There are 3 different sections in JFlex’s definition file, separated by
'%%'
symbols. The first section is straightforward, it just allows you
to include whatever that you wanted to include in the generated file.
The second section, is a list of definitions and directives that tells
JFlex what to do. In this case, I’ve told JFlex to generate the the
output to a file called 'CommandLexer[.java]'
. Subsequently, the next
two lines allows me to put in what I defined as 'WhiteSpace'
or
'Parameter'
.
The last section is where you define the grammar that helps the
generated scanner code to discern what is a token, and in my case, what
type of a token it is. In my example, rule 1 '[:digit:]+'
, matches 1
or more number and transforms that into a token, rule 2, matches what I
call a parameter (which has either one or more digits or letters, and
contains at least 1 letter in it). Rule 3, just tells the scanner to
ignore all WhiteSpace
characters, while Rule 4, 5 indicates what I
define as separators, in my case the characters '-'
and ','
.
It must be noted that ordering is important. If I actually swapped the
order of rule 2 with 1, because numbers will match the {Parameter}
rule first, the [:digit:]+
rule will never match.

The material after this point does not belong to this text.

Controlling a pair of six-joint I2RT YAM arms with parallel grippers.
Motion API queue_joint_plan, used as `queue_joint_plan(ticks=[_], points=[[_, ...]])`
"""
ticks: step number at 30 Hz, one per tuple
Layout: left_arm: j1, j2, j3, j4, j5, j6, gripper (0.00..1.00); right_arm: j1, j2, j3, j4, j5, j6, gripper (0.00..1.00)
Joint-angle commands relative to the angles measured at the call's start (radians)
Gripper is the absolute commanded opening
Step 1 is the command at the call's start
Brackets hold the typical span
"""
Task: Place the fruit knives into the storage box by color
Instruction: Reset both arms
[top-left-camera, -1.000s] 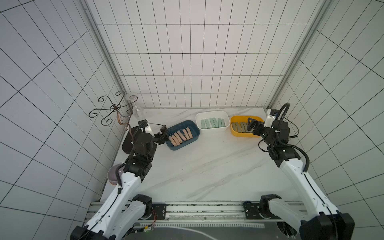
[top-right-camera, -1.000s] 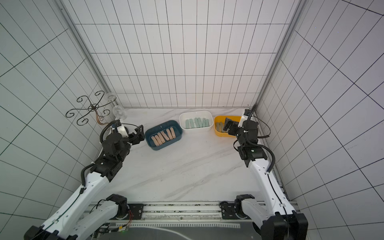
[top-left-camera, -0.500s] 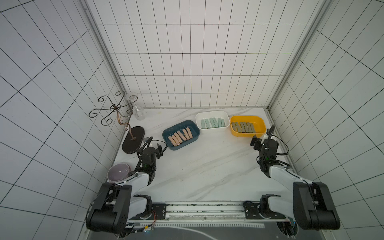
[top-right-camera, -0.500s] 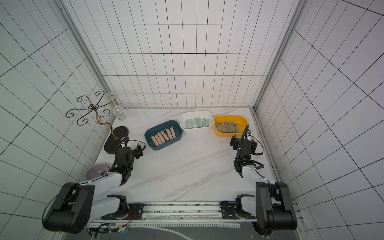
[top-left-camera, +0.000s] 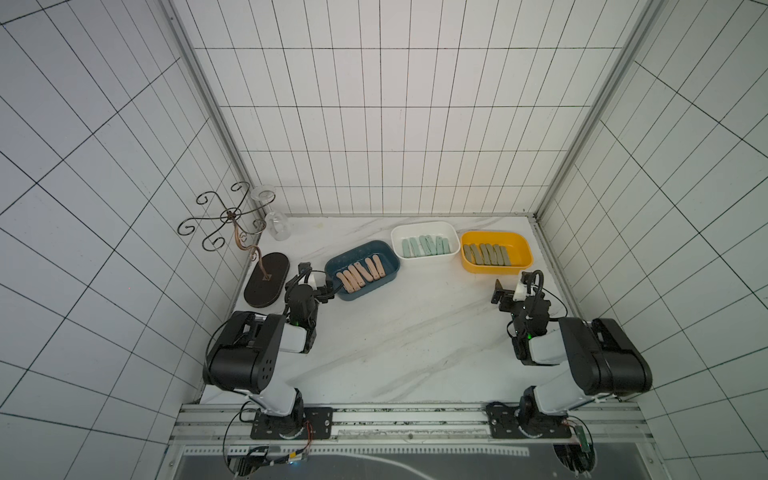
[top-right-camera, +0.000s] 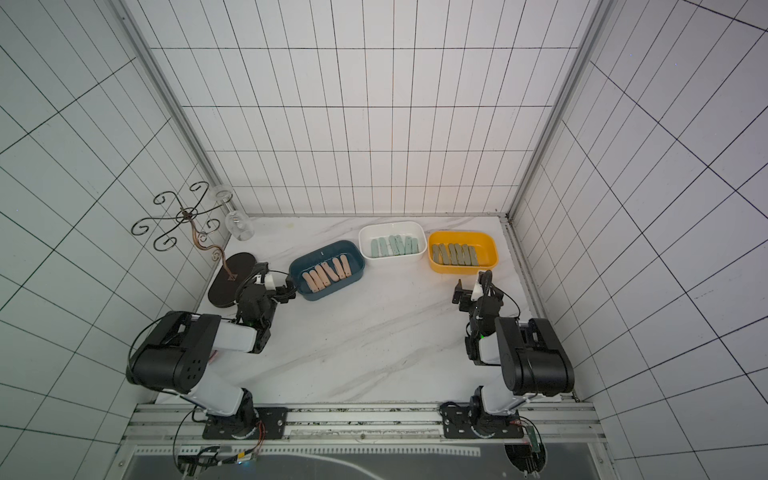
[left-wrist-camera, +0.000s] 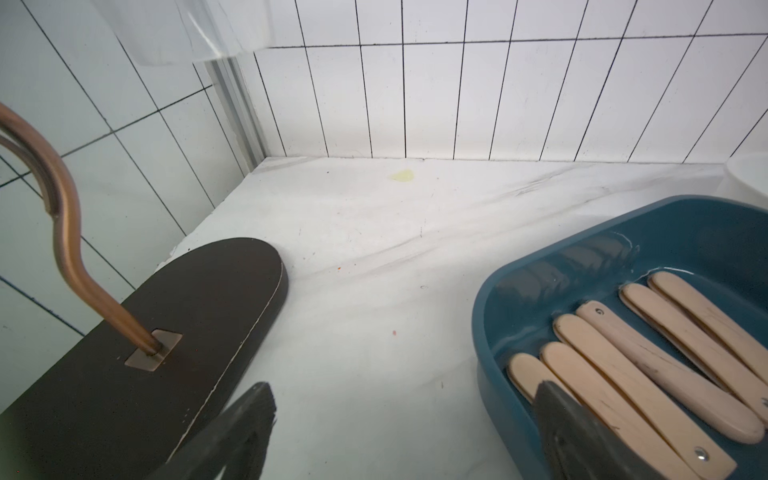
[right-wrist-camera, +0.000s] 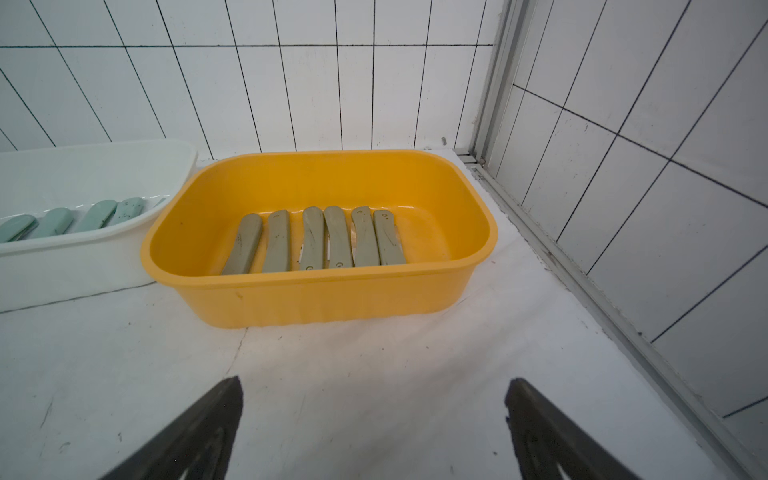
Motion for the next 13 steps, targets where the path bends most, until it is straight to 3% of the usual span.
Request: queue_joint_plan(ticks=[1, 13], points=[[-0.002, -0.02, 0.025, 0.009, 0.002, 0.025, 0.97, -0.01, -0.006, 0.066, -0.002, -0.043, 0.004, 1.0], [0.0, -0.02, 0.029, -0.001, 0.015, 0.026, 0.97, -0.009, -0.008, 0.055, 0.021, -0.042, 0.001, 1.0]])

JFlex will tell you
that if that’s the case (highlighted in red below):
Reading "commandlexer.jflex"
Constructing NFA : 16 states in NFA
Converting NFA to DFA :
.....
Warning in file "commandlexer.jflex" (line 13):
Rule can never be matched:
[:digit:]+ { return new Yytoken(Integer.parseInt(yytext())); }
7 states before minimization, 5 states in minimized DFA
Old file "CommandLexer.java" saved as "CommandLexer.java~"
Writing code to "CommandLexer.java"
The next thing to do is to actually create a actual token class, which
is called Yytoken by default. An example of a typical Yytoken.java
file looks somewhat like this:
/** A single scanner token. */
public class Yytoken {
public boolean is_separator = false;
public boolean is_int = false;
public boolean is_token = false;
public char separator;
public String token = null;
public int value = 0;
/** Default for range separator. */
public Yytoken(char c) {
is_separator = true;
separator = c;
}
public Yytoken(int value) {
is_int = true;
this.value = value;
}
public Yytoken(String token) {
is_token = true;
this.token = token;
}
public String toString() {
if (is_separator) return "Range Token("+separator+")";
else if (is_int) return "Int Token("+value+")";
else return "Token ("+token+")";
}
}
To test it, you can write a simple harness to read from stdin
:
/** Test class to try out the command lexer. */
public class UseCommandLexer {
public static void main(String args[]) throws Exception {
CommandLexer command_lexer = new CommandLexer(System.in);
Yytoken token = null;
do {
token = command_lexer.yylex();
System.out.println("token = " + token);
}
while (token!=null);
}
}
That’s probably a really basic tutorial in using JFlex, and to learn all of it probably requires having more of RTFM, but in the meantime, have fun in processing your command line!